Experiential Innovation • Definition • An innovation type in the customer intimacy zone that differentiates an otherwise commoditized offer in a mature market by modifying the customer’s end-to-end experience from initial encounter to ultimate disposition. • Examples • Complex Systems Model: World Economic Forum (Davos conference) • Volume Operations Model: Starbucks (Coffee houses) • Key Insight • This type is optimal for highly commoditized markets where the offer itself has no further opportunity to differentiate. It is particularly rewarding for volume operations companies who can perform it at scale cost-effectively.

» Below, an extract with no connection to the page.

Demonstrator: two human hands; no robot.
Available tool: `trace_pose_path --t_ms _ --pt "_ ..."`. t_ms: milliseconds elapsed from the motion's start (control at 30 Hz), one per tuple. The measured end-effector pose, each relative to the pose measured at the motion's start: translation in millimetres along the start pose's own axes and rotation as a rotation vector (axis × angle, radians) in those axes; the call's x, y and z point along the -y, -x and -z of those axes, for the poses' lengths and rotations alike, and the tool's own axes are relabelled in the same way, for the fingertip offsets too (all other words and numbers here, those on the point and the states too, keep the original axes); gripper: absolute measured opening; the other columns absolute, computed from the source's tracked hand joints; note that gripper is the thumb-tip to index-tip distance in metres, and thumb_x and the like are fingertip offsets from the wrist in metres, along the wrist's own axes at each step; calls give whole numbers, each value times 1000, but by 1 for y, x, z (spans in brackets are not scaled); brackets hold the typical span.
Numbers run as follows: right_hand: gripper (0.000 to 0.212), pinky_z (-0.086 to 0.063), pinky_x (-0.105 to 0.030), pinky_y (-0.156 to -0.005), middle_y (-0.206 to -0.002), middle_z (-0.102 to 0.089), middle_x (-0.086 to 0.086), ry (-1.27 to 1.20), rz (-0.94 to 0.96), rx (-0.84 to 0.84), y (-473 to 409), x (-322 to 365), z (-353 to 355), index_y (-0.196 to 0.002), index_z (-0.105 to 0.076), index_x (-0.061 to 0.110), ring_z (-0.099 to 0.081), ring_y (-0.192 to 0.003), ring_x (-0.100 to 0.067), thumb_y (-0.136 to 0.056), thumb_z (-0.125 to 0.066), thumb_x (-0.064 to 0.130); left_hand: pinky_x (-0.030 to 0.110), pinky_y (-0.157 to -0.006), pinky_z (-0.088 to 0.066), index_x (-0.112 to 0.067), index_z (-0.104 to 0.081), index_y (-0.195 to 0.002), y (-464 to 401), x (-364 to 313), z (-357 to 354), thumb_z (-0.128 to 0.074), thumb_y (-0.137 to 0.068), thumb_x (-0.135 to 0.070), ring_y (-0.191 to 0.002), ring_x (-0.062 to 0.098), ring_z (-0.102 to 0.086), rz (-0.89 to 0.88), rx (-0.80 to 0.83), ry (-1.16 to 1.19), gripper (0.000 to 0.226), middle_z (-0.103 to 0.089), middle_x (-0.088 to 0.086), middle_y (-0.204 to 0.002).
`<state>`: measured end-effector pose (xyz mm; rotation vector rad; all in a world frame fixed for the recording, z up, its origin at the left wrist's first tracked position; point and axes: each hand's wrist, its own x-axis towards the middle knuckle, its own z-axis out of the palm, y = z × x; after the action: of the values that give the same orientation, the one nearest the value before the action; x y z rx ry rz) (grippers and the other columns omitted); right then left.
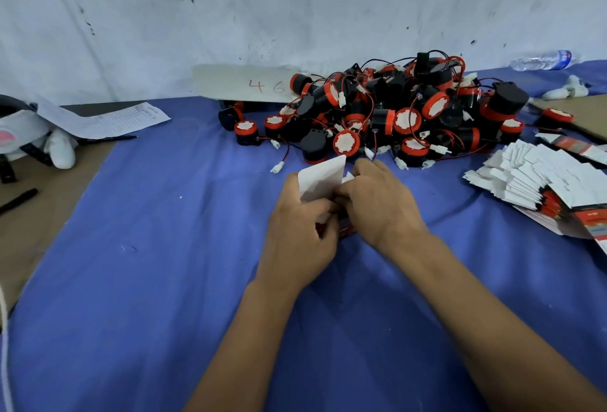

Organic Innovation • Definition • An innovation type in the category renewal zone that differentiates a declining market position by migrating resources from a declining category to a growth one, typically through in-house R&D. • Examples • Complex Systems Model: Alcatel (From voice to video) • Volume Operations Model: Apple (From PCs to consumer electronics) • Key Insight • This type of innovation is most challenged by inertia and requires a dedicated resource recycling commitment to bring off.
Structural Innovation • Definition • Creating differentiation through acquisition and divestiture, regardless of whether you are the acquiring or acquired party. • Examples • Complex Systems Model: EMC (From storage hardware to software) • Volume Operations Model: Altria (From tobacco to food & beverage) • Key Insight • In this type of innovation it does not matter whether you are the acquiring or acquired company. All that matters is the competitiveness of the company that results from the merger.